A video panel on teaching about the conflict between Israel and Palestine was organized by the American Historical Association. The AHA promotes history education, the professional work of historians, and the essential role of historical thinking in public life. This panel was part of the AHA’s “History Behind the Headlines” series. Each session features four historians providing historical context for current events and suggesting how historical thinking can provide different angles on the world around us. They focus on the 5 C’s of historical thinking: context, change over time, causality, complexity, and contingency.

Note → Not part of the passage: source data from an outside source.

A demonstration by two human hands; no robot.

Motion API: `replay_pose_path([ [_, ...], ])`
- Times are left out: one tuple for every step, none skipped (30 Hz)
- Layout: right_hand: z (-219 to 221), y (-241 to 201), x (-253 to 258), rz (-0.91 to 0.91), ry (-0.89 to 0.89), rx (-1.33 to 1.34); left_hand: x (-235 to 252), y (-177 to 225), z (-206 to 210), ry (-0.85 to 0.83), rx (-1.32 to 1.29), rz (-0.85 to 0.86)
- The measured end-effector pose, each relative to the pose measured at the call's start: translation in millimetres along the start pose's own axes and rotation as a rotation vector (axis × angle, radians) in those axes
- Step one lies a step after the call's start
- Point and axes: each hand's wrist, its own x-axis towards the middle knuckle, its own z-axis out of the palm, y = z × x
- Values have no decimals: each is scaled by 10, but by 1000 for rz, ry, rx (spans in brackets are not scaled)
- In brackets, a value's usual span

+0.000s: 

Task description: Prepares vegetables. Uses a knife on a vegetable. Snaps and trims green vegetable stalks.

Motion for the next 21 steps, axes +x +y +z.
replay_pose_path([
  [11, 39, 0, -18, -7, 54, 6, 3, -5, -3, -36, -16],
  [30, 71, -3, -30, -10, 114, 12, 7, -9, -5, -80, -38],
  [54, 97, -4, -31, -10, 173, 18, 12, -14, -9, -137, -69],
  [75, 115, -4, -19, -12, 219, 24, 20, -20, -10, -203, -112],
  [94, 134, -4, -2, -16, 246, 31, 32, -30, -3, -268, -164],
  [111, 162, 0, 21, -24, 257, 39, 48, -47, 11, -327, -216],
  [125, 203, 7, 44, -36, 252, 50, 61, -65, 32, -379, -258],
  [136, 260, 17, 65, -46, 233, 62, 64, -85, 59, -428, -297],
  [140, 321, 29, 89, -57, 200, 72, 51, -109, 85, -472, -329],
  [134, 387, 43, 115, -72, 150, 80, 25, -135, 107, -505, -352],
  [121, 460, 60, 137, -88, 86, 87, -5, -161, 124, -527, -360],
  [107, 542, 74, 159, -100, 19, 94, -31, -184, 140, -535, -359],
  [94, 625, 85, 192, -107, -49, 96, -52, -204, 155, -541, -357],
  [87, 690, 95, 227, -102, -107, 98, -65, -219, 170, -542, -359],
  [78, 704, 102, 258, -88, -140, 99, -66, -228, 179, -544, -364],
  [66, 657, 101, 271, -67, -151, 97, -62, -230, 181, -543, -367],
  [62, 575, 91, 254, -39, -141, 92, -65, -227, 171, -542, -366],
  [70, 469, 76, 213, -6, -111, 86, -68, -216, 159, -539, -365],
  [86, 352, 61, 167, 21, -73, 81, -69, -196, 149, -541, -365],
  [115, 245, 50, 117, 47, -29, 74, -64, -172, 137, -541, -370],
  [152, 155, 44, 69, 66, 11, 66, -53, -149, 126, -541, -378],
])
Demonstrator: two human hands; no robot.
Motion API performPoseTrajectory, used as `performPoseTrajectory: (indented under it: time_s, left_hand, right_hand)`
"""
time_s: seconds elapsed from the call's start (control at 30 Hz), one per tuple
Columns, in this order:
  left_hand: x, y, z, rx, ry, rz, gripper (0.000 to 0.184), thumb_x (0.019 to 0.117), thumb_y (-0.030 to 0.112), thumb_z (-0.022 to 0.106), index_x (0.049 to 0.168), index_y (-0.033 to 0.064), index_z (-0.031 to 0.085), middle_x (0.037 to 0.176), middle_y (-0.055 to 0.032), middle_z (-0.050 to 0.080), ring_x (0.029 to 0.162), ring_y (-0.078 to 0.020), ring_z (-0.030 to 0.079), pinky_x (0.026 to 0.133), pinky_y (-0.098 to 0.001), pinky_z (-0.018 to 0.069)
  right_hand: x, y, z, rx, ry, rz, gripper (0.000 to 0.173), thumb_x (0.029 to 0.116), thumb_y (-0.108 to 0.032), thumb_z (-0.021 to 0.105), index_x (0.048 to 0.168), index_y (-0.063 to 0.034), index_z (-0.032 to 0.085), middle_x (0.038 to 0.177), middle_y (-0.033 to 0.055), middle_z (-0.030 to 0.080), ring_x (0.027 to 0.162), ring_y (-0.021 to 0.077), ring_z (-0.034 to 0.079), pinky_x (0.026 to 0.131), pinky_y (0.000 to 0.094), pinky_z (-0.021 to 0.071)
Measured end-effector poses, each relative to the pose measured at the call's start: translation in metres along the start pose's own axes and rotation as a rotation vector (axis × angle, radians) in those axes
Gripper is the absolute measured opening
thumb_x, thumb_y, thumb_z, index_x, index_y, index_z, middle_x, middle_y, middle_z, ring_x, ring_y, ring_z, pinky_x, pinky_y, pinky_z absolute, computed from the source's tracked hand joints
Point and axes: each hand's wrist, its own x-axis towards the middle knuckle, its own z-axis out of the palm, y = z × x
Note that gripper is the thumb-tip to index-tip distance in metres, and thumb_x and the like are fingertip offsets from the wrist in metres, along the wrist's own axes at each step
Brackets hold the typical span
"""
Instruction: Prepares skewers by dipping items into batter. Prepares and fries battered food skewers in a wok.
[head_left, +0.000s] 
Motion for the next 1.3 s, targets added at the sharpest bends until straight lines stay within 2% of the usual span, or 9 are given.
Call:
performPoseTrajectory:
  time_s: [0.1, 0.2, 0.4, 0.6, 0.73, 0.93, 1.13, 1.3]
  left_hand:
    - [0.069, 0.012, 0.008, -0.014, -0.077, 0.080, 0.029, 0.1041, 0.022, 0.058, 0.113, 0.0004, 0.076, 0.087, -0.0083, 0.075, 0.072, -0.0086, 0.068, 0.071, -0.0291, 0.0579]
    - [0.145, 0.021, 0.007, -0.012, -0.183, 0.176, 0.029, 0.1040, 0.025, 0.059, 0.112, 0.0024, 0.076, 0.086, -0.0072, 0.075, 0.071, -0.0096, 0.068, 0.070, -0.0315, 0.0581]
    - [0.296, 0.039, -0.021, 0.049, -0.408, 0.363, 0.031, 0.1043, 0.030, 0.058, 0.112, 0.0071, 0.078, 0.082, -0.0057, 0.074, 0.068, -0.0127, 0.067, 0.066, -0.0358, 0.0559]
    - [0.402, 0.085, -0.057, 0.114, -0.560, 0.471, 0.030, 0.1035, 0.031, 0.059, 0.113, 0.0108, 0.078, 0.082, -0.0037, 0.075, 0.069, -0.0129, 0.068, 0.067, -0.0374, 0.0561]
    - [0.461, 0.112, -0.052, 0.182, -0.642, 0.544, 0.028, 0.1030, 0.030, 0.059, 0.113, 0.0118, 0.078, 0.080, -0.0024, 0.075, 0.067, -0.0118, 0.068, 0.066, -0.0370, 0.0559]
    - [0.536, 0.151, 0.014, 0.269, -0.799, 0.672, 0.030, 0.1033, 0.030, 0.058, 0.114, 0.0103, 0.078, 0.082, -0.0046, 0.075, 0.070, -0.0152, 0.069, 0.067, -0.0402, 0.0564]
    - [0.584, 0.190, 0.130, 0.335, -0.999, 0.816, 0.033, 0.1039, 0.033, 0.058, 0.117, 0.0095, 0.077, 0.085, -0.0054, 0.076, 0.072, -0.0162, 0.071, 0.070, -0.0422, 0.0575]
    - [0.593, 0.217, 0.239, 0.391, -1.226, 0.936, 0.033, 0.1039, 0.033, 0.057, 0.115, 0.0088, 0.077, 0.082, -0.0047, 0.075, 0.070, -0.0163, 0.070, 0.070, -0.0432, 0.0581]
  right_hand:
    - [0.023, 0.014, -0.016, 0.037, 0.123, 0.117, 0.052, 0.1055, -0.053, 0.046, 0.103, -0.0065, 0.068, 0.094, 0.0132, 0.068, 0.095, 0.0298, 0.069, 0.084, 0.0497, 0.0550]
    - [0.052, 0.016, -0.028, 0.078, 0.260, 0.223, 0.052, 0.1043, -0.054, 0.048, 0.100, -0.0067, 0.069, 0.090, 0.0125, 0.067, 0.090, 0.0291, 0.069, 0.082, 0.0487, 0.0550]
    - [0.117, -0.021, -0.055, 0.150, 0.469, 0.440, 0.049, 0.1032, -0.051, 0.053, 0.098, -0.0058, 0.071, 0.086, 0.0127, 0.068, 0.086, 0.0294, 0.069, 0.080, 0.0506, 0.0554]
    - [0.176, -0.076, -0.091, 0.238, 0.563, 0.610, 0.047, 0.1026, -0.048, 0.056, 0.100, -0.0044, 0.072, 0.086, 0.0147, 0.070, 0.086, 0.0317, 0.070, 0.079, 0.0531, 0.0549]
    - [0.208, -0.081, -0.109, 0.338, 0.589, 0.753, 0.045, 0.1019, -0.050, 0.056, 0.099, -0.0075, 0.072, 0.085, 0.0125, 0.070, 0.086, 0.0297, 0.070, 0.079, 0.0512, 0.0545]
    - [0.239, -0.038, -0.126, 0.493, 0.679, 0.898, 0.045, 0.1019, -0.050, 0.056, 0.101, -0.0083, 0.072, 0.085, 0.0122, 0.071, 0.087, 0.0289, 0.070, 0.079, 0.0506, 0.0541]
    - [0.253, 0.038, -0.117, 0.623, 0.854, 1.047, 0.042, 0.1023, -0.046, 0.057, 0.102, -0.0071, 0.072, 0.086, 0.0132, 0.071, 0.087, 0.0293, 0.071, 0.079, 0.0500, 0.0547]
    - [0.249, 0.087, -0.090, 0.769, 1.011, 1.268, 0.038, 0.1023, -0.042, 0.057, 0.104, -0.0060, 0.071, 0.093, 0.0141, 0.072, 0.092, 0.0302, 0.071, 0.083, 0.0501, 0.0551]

This conversation the Israel-Hamas War is intended to help teachers, at the K–12 and college levels, develop strategies to teach about Palestine and Israeli conflicts and many of the sensitive historical topics it entails in an atmosphere as charged as the present. For some, it might seem this history is a minefield worth avoiding, but thoughtful and engaged teachers have been teaching such difficult topics in a civil and empathetic way for decades. The panel of historians with relevant expertise discussed classroom strategies and how current events have influenced their approach to teaching, as well as how understanding history and engaging seriously with people who inhabited the past can help our students to better understand current events. All of the historians stress the importance of examining primary source documents and empathizing with all of the victims of this conflict.
Moderator James Ryan is director of research and the Middle East program at the Foreign Policy Research Institute, and an expert on Turkish and Middle Eastern Affairs. Omar Bartov is the Samuel Pisar Professor of Holocaust and Genocide studies at Brown University. Michelle Campos is associate professor of Jewish Studies and history at Penn State University. Her work contributes to the history of Palestine and Israel the history of late Ottoman Empire and the making of the modern Middle East and Sephardic Jewish studies. Ussama Makdisi is Professor of History and Chancellor's chair at the University of California Berkeley. He was previously professor of history and the Arab-American Educational Foundation chair of Arab Studies at Rice University. Katharina Matro teaches sociology, U.S. Hhstory, World history, and Middle Eastern history at Walter Johnson High School in Bethesda, Maryland.
The following are excerpts from recent articles on the Israel-Hamas War written by James Ryan, Omar Bartov, and Ussama Makdisi.
James Ryan (Policy Commons, October 13, 2023): “On October 7, members of the military wing of Hamas and Palestinian Islamic Jihad launched a surprise attack on civilian and military targets in southern Israel. The scope and scale of the attack was shocking and brutal in equal measure–more than 1,400 Israeli civilians were murdered in often grotesque fashion, and more than 150 were taken hostage, a handful of them American citizens. The attack represents the largest mass murder of Jews since the Holocaust.”
Omar Bartov (New York Times, November 10, 2023): “As a historian of genocide, I believe that there is no proof that genocide is currently taking place in Gaza, although it is very likely that war crimes, and even crimes against humanity, are happening. That means two important things: First, we need to define what it is that we are seeing, and second, we have the chance to stop the situation before it gets worse. We know from history that it is crucial to warn of the potential for genocide before it occurs, rather than belatedly condemn it after it has taken place. I think we still have that time . . . It is clear that the daily violence being unleashed on Gaza is both unbearable and untenable. Since the Oct. 7 massacre by Hamas — itself a war crime and a crime against humanity — Israel’s military air and ground assault on Gaza has killed more than 10,500 Palestinians, according to the Gaza Health Ministry, a number that includes thousands of children. That’s well over five times as many people as the more than 1,400 people in Israel murdered by Hamas. In justifying the assault, Israeli leaders and generals have made terrifying pronouncements that indicate a genocidal intent.”
Ussama Makdisi (Middle East Eye, October 27, 2023): “The western love of Zionism has always depended on erasing Palestinian history and humanity. Across the western world, the official and media horror at this month’s unprecedented Hamas attack on Israel, which killed an estimated 1,300 soldiers and civilians, has been accompanied by overwhelming support for Israel’s ongoing brutality towards Gaza, which thus far has killed and wounded over 22,000 Palestinians, overwhelmingly civilians. The latest instalment of philo-Zionism has exposed more clearly than ever a ruthless double standard that underlies the West’s attachment to Israel: While Jewish Israeli life and the state are virtually sacrosanct in the contemporary West, Muslim and Christian Palestinian life is fundamentally devalued.”